Ich hab auch schon JavaFX-Anwendungen damit geschrieben. Spring Boot geht also für alles.


----------



## Kababär (31. Mrz 2017)

Muss mir mal ein paar tutorials zu Spring durchlesen. Das scheint auf den ersten Blick relativ viel zu sein (Spring Boot, MVC, Initializr, etc).

Hazelcast und Cron sagen mir nichts. Mit den Technologien bin ich noch nicht so vertraut. Klingt aber nach einem ExecutorService bzw Thread Pool Manager. Werde mir da gleich bisschen was zu durchlesen.
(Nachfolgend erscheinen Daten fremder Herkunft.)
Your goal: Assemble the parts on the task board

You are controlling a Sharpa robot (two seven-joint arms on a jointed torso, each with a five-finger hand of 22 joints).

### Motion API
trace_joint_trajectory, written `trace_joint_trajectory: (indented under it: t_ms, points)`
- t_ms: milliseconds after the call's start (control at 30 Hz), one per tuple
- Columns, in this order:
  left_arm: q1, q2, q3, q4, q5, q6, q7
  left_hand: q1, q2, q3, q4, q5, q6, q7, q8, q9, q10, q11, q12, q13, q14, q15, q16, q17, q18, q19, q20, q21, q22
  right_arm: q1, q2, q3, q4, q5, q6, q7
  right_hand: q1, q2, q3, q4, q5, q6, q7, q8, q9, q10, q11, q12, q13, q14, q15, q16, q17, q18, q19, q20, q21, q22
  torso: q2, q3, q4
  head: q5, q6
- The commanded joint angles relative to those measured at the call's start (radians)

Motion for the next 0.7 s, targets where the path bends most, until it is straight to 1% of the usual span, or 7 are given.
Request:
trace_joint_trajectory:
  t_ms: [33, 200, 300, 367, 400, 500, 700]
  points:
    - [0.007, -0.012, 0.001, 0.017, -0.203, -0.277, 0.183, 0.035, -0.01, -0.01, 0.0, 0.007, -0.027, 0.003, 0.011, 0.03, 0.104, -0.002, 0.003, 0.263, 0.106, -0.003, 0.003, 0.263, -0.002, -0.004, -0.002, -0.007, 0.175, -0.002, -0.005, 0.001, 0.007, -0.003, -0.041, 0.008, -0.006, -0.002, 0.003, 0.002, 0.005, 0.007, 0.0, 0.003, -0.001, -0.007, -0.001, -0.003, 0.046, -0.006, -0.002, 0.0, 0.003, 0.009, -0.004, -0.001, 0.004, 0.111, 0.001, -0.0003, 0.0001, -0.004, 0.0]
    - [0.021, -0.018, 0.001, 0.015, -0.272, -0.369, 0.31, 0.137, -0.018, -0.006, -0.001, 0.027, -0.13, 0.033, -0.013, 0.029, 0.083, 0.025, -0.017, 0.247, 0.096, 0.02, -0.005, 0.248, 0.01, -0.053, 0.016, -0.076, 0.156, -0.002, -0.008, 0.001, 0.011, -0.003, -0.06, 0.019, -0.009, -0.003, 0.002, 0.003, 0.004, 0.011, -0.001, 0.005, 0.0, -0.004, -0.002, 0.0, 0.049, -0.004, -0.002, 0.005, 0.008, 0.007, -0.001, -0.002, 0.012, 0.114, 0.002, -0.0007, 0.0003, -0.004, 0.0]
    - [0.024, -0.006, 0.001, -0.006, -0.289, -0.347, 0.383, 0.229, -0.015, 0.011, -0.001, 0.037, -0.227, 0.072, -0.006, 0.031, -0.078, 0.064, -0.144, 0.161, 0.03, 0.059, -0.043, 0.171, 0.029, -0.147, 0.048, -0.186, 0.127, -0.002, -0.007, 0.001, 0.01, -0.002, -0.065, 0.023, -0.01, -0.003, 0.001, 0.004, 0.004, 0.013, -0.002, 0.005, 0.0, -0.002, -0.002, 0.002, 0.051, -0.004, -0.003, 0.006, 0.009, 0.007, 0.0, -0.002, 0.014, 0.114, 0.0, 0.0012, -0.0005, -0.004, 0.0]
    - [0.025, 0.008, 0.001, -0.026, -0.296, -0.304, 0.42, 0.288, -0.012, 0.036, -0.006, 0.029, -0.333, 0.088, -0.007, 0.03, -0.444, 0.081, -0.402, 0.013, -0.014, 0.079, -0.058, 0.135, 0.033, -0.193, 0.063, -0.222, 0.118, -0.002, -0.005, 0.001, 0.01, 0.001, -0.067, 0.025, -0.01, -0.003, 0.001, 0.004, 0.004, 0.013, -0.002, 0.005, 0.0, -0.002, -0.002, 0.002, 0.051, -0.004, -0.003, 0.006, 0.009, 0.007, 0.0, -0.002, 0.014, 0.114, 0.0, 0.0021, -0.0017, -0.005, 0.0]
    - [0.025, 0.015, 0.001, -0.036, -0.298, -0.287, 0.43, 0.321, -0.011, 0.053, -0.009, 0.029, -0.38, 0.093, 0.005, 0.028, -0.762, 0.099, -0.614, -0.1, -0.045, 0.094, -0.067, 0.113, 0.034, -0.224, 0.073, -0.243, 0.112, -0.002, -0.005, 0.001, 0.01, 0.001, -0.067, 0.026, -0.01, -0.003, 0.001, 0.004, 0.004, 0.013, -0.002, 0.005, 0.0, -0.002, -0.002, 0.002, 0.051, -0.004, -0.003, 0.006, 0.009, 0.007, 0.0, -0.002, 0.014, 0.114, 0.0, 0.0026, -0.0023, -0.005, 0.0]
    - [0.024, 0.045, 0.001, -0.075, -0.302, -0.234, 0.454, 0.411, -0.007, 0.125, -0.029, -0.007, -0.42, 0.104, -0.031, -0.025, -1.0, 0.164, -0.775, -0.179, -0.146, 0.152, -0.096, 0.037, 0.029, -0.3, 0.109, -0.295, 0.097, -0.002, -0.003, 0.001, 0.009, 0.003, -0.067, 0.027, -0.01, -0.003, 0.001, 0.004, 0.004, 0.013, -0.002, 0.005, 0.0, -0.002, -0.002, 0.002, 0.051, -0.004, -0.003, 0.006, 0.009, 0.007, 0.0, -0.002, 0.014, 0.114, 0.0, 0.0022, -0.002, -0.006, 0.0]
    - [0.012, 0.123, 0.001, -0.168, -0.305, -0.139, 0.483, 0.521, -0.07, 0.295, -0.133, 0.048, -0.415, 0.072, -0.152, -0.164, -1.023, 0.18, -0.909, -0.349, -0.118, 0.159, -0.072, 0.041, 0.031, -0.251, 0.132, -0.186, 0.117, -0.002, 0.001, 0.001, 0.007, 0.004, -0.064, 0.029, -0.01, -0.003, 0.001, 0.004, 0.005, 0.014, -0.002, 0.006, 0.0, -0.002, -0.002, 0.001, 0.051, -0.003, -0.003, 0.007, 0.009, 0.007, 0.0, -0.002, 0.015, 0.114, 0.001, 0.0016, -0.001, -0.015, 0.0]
Denke ich werde das derzeitige Privatprojekt in FX fertig stellen und dann mal versuchen das nach Tomcat und JSF umzuschreiben. Erst mal noch das andere Problem lösen bevor es dann losgehen kann.


----------



## dzim (2. Apr 2017)

Kababär hat gesagt.:


> Denke ich werde das derzeitige Privatprojekt in FX fertig stellen und dann mal versuchen das nach Tomcat und JSF umzuschreiben.


Willst du dir echt eine Web-GUI antun? ;-) Viel Spass dabei! 
Wie gesagt: Spring Boot ist vielseitig und nicht auf Web-Anwendungen beschränkt.
Schau dir vielleicht kurz mein Repository mit ein paar Beispielen an:
https://github.com/bgmf/poc (Alle drehen sich irgendwie im JavaFX)
Vergiss Hazelcast erst einmal. Und Cron muss dir erst dann ein Begriff sein, wenn du mit Linux zu tun hast.


----------



## Kababär (2. Apr 2017)

Ja wir haben gerade das Modul "Verteilte Anwendungen ". Ist super interessant.  Natürlich programmieren wir da alles von Hand. 
Hab mal bisschen weiter vorgeschaut und habe das Gefühl eher ein "Administrator für Config-Files und Herrscher der Annotations" sein zu müssen als wirklich ein Programmierer  

Spring Boot Security ist interessant für mich für die Rollenvergabe innerhalb meiner Anwendung (je nach Rolle sollen gewisse Dinge nicht einsehbar oder gewisse Funktionen verfügbar sein).

Ansonsten wüsste ich mir derzeit Spring Boot nutzen könnte, aber ich schaue mir mal dein Repo an 

Eigentlich mag ich Linux, aber denke wir sind mittlerweile keine Freunde mehr. "Er" hat was gegen meine hardware und so stabil laufen will es auch nicht. Schade eigentlich.
Aber ich kriege jedes System und Programm klein


----------